By all means, use the publicly available code within the limits its license permits. Always strive to give credit back (I oftentimes add notes to where I took config bits even in my private my-eyes-only repos to have some breadcrumbs).

Remember that licensing and copyrights are kind of separate things. People own copyright to their work (unless they explicitly give it up), and licenses are the terms on which you can use their copyrighted work.

Know the basics of the OSS licenses and know which ones you can copy things from verbatim (e.g. don’t touch AGPL code unless you also use AGPL). Generally, I just keep the original license and add a note to my license file saying that e.g. this code is licensed under Apache 2.0, but some parts are MIT.

It gets somewhat murkier when you use someone's code and base yours on that. IANAL, and that's very much the legal territory. If at all possible, just reuse the original copyright and license and then derive your work (given the license allows that).

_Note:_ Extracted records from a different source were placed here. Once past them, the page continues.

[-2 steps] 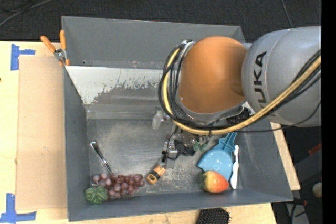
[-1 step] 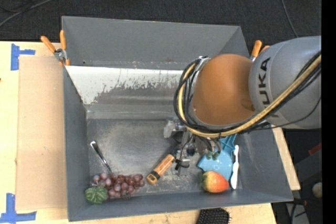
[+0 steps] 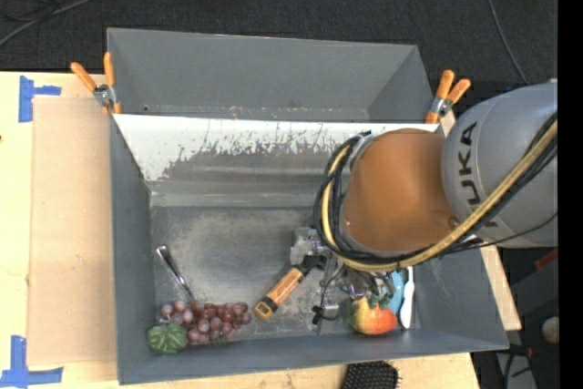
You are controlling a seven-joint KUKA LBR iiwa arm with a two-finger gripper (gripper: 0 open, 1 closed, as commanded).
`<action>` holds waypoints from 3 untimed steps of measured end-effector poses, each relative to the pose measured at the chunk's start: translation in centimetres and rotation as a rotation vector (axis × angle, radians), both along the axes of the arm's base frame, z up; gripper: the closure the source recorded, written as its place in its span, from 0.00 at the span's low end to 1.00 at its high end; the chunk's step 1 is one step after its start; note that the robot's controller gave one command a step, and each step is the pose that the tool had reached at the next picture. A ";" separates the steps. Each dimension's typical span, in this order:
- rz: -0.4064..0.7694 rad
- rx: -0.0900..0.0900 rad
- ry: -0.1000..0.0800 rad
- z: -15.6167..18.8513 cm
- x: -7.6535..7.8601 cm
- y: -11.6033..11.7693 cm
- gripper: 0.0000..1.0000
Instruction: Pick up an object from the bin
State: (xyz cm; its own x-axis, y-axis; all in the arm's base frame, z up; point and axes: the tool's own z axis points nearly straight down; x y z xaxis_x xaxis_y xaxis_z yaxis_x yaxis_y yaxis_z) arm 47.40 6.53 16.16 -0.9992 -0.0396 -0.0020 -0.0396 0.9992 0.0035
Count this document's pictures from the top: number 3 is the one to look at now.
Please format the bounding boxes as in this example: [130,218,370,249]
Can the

Being on the receiving side of this a few times (people using my code verbatim in their projects I stumbled upon) it leaves a bit of a sour taste in the mouth when you see your copyright header replaced with someone else's completely. Don’t do that. All the three times it happened to me, the other party was quick to remedy the situation, though (2 added the original copyright note back, 1 removed all my code). So just don’t do that. Make a habit to read that dumb tall copyright notice at the top of the file every time and you’ll quickly learn what to expect.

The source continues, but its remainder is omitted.